Using the data below, copy every line that contains the word "phone".

Top of DATA SHOWN

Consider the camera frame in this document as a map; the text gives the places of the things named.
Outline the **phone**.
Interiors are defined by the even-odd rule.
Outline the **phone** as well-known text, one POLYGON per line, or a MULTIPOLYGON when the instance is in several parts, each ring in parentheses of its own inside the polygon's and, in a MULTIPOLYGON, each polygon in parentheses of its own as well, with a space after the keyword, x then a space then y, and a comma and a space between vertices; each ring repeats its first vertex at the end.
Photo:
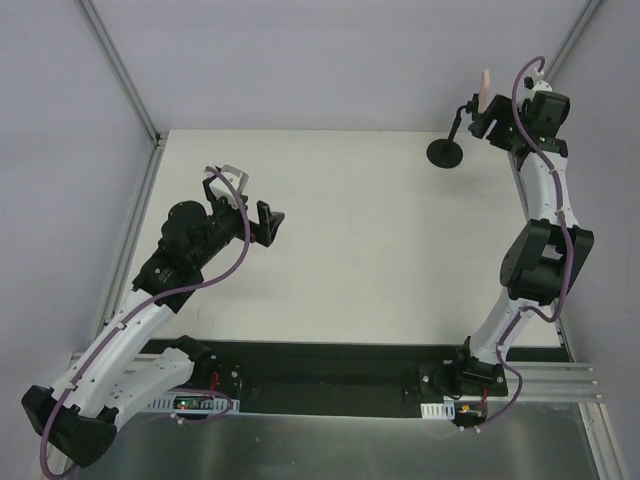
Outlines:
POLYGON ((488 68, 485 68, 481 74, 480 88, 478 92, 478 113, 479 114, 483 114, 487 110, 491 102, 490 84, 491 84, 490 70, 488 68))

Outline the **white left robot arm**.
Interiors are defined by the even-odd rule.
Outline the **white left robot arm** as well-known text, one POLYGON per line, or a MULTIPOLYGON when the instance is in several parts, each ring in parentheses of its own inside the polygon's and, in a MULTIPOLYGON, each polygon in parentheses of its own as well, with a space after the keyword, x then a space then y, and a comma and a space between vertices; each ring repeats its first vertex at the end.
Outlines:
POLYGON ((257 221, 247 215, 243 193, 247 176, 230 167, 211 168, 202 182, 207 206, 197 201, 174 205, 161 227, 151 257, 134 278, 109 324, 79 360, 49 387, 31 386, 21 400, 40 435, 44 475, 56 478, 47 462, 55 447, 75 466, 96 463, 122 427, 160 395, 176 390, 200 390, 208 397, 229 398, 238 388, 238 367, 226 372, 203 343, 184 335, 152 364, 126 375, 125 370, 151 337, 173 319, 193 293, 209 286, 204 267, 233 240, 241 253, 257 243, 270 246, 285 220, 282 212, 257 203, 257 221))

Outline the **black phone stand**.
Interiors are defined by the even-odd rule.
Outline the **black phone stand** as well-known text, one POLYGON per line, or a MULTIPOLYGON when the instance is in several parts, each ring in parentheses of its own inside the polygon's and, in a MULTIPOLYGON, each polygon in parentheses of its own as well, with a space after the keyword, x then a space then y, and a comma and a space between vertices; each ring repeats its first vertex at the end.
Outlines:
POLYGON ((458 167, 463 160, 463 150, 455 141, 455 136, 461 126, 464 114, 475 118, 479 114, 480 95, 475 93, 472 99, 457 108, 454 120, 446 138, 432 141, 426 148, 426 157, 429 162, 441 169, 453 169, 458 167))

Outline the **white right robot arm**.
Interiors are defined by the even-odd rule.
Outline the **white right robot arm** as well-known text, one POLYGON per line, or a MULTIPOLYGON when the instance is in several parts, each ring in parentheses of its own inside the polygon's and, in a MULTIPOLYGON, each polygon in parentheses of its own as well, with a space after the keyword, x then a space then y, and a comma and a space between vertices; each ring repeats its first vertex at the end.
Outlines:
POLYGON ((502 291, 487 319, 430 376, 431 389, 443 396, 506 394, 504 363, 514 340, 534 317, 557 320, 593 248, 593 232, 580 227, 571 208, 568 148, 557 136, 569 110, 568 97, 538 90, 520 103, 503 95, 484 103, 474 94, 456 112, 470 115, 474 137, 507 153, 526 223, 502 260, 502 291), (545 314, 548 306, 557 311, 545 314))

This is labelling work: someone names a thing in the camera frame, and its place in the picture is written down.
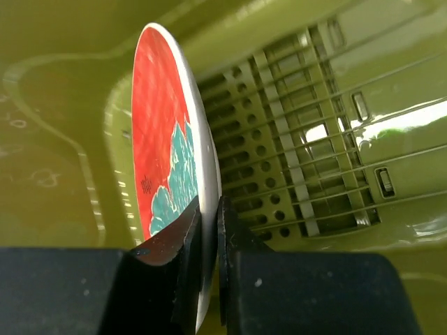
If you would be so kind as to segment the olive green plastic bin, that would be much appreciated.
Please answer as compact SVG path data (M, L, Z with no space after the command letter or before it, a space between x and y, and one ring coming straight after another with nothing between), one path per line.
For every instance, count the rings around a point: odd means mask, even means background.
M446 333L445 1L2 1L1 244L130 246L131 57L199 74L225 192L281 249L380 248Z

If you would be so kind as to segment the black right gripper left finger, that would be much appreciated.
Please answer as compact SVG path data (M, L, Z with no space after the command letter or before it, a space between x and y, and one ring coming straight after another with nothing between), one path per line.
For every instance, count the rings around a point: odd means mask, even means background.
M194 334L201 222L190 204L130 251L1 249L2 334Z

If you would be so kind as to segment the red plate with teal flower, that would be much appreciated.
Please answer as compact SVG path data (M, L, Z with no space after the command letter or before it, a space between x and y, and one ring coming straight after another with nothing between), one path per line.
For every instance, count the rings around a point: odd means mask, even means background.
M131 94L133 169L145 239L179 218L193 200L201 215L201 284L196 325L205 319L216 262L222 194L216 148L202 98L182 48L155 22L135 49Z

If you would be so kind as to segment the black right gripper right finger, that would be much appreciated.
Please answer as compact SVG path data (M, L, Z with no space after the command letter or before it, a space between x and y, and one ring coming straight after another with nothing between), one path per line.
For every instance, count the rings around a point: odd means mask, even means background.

Bottom of DATA SHOWN

TASK OUTPUT:
Outline the **phone**.
Outline the **phone** as well-known text, one POLYGON per line, or a MULTIPOLYGON when the instance is in several parts, each ring in parentheses of its own inside the polygon's and, in a MULTIPOLYGON, each polygon in parentheses of its own as well, with a space after the keyword, x then a space then y, and a comma and a space between vertices; each ring repeats its first vertex at the end.
Outline the **black phone stand**.
Outline the **black phone stand** as well-known text, one POLYGON per line, or a MULTIPOLYGON when the instance is in several parts, each ring in parentheses of its own inside the polygon's and, in a MULTIPOLYGON, each polygon in parentheses of its own as well, with a space after the keyword, x then a space then y, and a comma and a space between vertices; each ring repeats its first vertex at the end.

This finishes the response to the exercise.